It it all works, it will be worth it.


----------



## Reb S

Wow, Gill - that's quite a tale! How do you feel? You must be delighted that one bean has stuck - hope you're not feeling too sad about the non-stick one. One is better for both of you! 
Yeehaa! You're pregnant! x
Shame about your head...!:awww:


----------



## GillAwaiting

Things not looking good. BB's stopped being sore fully today. :growlmad: Con's put me on pregnyl shots to try to sustain pregnancy and bb's stopped being sore a few hours after I started them three days ago. With all the other drugs I just don't know what's going on. :shrug: With 2 previous m/c's, it's hard to be optimistic. If anyone out there has any experience of mixing all of the above plus progesterone and estrogen with pregnyl, I'd love to hear it.


----------



## Reb S

Gill, I've got my fingers tightly crossed for you.
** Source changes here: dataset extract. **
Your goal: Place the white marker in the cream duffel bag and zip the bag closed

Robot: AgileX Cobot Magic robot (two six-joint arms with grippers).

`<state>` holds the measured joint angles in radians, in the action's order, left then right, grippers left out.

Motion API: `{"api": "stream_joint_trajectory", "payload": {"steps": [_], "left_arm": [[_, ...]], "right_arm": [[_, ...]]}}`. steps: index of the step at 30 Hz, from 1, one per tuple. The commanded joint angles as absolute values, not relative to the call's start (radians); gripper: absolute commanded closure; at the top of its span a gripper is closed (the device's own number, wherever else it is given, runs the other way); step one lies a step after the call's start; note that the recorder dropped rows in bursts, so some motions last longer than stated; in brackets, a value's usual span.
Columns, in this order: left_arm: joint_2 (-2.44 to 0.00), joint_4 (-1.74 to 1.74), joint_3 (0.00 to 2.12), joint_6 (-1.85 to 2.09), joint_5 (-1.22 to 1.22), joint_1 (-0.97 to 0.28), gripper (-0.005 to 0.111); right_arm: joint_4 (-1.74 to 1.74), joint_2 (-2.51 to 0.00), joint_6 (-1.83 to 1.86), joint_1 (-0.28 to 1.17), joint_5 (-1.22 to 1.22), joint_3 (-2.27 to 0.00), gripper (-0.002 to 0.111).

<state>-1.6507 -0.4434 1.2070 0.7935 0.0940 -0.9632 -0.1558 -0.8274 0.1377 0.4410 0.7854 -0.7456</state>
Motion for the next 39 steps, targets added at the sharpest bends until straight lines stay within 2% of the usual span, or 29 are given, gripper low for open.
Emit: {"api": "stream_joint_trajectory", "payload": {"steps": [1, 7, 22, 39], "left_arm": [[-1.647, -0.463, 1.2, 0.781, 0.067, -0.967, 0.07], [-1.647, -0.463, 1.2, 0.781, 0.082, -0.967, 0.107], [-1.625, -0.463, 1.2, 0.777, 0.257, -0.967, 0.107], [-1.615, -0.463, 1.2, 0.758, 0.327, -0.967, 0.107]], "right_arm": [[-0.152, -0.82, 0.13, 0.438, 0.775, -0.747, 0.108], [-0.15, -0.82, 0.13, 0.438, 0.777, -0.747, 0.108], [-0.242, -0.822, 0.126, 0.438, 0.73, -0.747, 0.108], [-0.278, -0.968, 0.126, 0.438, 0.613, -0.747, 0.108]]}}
I guess that all the meds will be messing with your symptoms. I don't have any experience with pregnyl etc. Keep hoping and let us know how you go xxx


----------



## CocoCrystal

firstly, congrats to all the ladies who are pregnant through steroids and good luck to all those who are trying!

I wondered if you could help me out with some answers on steroids and clexane please?
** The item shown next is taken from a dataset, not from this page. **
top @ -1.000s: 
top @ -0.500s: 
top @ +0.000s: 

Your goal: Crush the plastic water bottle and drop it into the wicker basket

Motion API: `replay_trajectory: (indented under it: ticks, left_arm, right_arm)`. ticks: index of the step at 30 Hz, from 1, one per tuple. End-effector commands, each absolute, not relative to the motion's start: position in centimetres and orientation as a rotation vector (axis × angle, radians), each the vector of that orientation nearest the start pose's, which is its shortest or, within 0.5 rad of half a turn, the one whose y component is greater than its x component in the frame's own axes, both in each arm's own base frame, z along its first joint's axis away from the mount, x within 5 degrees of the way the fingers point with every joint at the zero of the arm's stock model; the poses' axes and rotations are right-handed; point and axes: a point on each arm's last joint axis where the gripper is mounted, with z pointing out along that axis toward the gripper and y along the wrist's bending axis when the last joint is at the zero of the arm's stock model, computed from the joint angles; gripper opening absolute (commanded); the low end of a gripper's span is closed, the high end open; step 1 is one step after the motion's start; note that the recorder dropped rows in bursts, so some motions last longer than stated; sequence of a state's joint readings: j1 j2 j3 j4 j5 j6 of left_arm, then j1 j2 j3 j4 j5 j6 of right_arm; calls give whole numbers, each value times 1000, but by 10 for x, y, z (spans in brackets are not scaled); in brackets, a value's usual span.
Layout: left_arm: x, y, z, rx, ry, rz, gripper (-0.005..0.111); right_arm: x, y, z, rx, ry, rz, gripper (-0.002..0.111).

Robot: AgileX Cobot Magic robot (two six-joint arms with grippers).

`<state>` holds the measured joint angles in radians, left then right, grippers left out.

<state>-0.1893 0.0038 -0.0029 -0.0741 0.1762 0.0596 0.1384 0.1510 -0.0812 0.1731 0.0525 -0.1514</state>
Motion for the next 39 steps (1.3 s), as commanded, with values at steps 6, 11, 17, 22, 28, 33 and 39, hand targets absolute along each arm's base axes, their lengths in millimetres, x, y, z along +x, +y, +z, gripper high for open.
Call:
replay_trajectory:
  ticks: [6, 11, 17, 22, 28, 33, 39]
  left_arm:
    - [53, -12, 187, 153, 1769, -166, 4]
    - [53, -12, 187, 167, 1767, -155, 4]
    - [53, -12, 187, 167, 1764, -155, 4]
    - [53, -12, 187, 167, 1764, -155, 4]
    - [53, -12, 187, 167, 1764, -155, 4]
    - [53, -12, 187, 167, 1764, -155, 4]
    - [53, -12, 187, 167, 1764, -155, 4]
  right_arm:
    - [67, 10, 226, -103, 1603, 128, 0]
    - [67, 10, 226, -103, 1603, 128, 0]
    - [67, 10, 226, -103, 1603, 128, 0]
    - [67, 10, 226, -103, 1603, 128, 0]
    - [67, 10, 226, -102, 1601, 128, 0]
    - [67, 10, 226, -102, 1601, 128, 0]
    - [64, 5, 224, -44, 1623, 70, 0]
Can you tell me what doses you were on of the steroids and when in the ivf protocol that you started and stopped them? Can you stop them if you get pregnant?

Also for the Clexane, what dose did you take and when did you start taking it?
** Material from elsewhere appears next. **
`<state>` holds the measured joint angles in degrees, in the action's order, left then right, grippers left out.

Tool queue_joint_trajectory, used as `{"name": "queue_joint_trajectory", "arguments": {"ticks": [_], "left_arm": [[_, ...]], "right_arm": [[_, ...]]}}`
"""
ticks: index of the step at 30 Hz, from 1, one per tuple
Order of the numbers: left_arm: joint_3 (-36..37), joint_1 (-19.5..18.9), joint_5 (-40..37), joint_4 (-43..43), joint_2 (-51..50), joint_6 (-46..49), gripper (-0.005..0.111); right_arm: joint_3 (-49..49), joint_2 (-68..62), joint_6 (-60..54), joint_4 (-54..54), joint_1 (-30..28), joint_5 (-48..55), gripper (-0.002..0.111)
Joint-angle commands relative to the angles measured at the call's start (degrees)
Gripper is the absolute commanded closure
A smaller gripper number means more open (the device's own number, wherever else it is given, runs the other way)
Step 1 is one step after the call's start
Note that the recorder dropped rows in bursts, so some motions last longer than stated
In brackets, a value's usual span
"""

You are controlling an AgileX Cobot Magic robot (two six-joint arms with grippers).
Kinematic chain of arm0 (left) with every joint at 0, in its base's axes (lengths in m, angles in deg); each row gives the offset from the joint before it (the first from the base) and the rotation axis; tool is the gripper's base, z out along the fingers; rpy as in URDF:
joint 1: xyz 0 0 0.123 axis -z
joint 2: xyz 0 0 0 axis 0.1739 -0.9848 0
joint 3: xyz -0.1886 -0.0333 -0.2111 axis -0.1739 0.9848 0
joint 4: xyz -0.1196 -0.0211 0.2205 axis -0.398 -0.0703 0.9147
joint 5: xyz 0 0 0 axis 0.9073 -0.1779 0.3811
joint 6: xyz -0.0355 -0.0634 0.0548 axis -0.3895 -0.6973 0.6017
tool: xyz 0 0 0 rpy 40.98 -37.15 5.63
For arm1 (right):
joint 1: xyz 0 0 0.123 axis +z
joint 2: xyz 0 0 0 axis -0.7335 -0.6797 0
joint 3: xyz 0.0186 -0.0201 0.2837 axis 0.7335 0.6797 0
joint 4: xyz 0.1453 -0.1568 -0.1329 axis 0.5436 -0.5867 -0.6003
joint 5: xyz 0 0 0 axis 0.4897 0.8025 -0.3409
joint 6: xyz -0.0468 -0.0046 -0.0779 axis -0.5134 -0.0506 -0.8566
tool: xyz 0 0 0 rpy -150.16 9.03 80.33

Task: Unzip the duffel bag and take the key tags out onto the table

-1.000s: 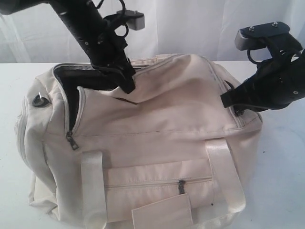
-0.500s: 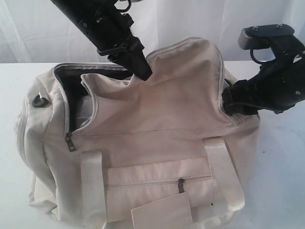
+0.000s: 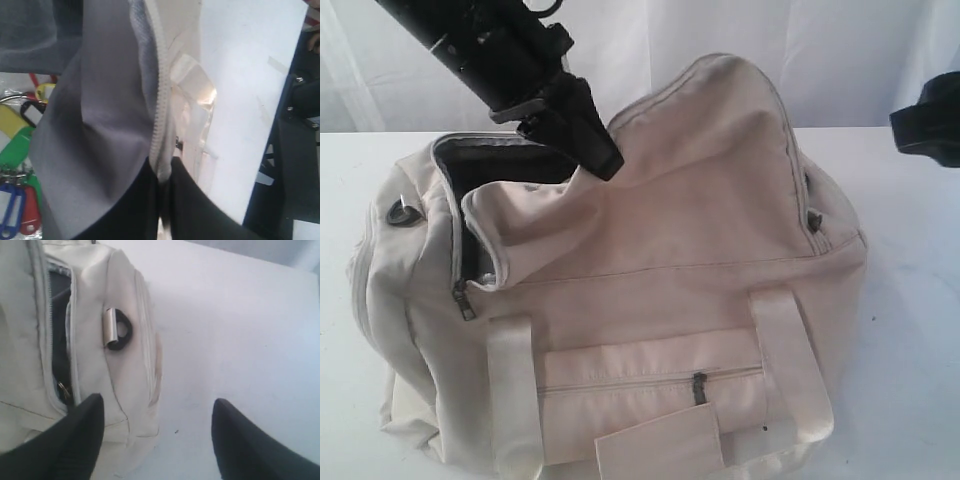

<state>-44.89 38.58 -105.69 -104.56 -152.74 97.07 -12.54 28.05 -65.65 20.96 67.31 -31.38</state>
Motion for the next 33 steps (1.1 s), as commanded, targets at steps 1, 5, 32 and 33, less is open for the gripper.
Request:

Did anyone take baby aspirin as well during the cycle?

We are starting our 4th and last ivf protocol soon and later this afternoon we have to go and speak to our doctor so id like to propose that we now try these after 3 x ivf failures, 3 x iui failures and 3 x FET failures!


----------



## _Nell

Coco - I would really recommend moving to a clinic or working with an immunes Dr that is practiced in prescribing the extra meds tbh. I think most ladies (myself included) have had tests that indicate they need the steroids and clexane.
Some Dr.s will prescribe empirically (mine was going to then opted to test) usually at lower doses of 10-15mg a day from ET. 
It's possible that taking steroids or clexane when you don't need it can reduce you chances of implantation.


----------



## CocoCrystal

_Nell said:


> Coco - I would really recommend moving to a clinic or working with an immunes Dr that is practiced in prescribing the extra meds tbh. I think most ladies (myself included) have had tests that indicate they need the steroids and clexane.
> Some Dr.s will prescribe empirically (mine was going to then opted to test) usually at lower doses of 10-15mg a day from ET.
> It's possible that taking steroids or clexane when you don't need it can reduce you chances of implantation.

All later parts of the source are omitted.